Every record must be restated exactly. Drop the images.

Saved entries:
--*--
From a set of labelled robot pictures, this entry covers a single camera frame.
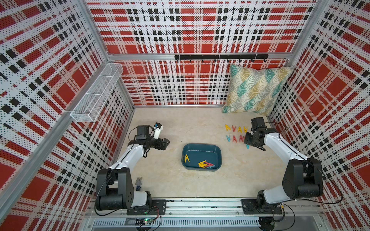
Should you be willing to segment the yellow clothespin eleventh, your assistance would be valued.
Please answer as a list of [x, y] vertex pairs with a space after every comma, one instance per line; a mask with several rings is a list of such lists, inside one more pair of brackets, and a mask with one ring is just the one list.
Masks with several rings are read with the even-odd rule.
[[188, 155], [185, 155], [184, 163], [189, 163], [189, 162], [190, 162], [189, 156]]

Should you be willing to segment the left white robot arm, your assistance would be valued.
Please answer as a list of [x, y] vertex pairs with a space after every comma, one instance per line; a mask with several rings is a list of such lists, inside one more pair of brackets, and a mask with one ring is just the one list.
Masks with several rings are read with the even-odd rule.
[[95, 209], [104, 211], [151, 208], [150, 192], [135, 190], [131, 171], [140, 159], [147, 157], [150, 149], [164, 151], [169, 144], [168, 139], [161, 138], [130, 141], [121, 159], [118, 159], [111, 167], [98, 172]]

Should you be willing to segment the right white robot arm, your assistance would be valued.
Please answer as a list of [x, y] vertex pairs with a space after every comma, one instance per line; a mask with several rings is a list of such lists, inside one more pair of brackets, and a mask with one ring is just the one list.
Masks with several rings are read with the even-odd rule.
[[286, 165], [281, 184], [262, 190], [261, 199], [266, 204], [278, 204], [295, 199], [307, 199], [323, 195], [321, 163], [309, 158], [282, 138], [272, 129], [262, 129], [246, 133], [244, 143], [262, 151], [268, 146]]
--*--
*Response area*
From a set of labelled robot pictures, this entry covers a single camera frame.
Should you be willing to segment the yellow clothespin eleventh, your assistance would be valued.
Please answer as a list of [x, y] vertex pairs with a space after every comma, one instance per line; a mask with several rings is a list of such lists, inside one more pair of brackets, and a mask with one ring is just the one list.
Masks with several rings are read with the even-odd rule.
[[188, 155], [185, 155], [184, 163], [189, 163], [189, 162], [190, 162], [189, 156]]

Should you be willing to segment the left white robot arm, your assistance would be valued.
Please answer as a list of [x, y] vertex pairs with a space after every comma, one instance per line; a mask with several rings is a list of such lists, inside one more pair of brackets, and a mask with one ring is just the one list.
Masks with several rings are read with the even-odd rule.
[[95, 209], [104, 211], [151, 208], [150, 192], [135, 190], [131, 171], [140, 159], [147, 157], [150, 149], [164, 151], [169, 144], [168, 139], [161, 138], [130, 141], [121, 159], [118, 159], [111, 167], [98, 172]]

Should you be willing to segment the right white robot arm, your assistance would be valued.
Please answer as a list of [x, y] vertex pairs with a space after every comma, one instance per line; a mask with several rings is a list of such lists, inside one more pair of brackets, and a mask with one ring is just the one list.
Masks with several rings are read with the even-odd rule.
[[286, 165], [281, 184], [262, 190], [261, 199], [266, 204], [278, 204], [295, 199], [307, 199], [323, 195], [321, 163], [309, 158], [282, 138], [272, 129], [262, 129], [246, 133], [244, 143], [262, 151], [268, 146]]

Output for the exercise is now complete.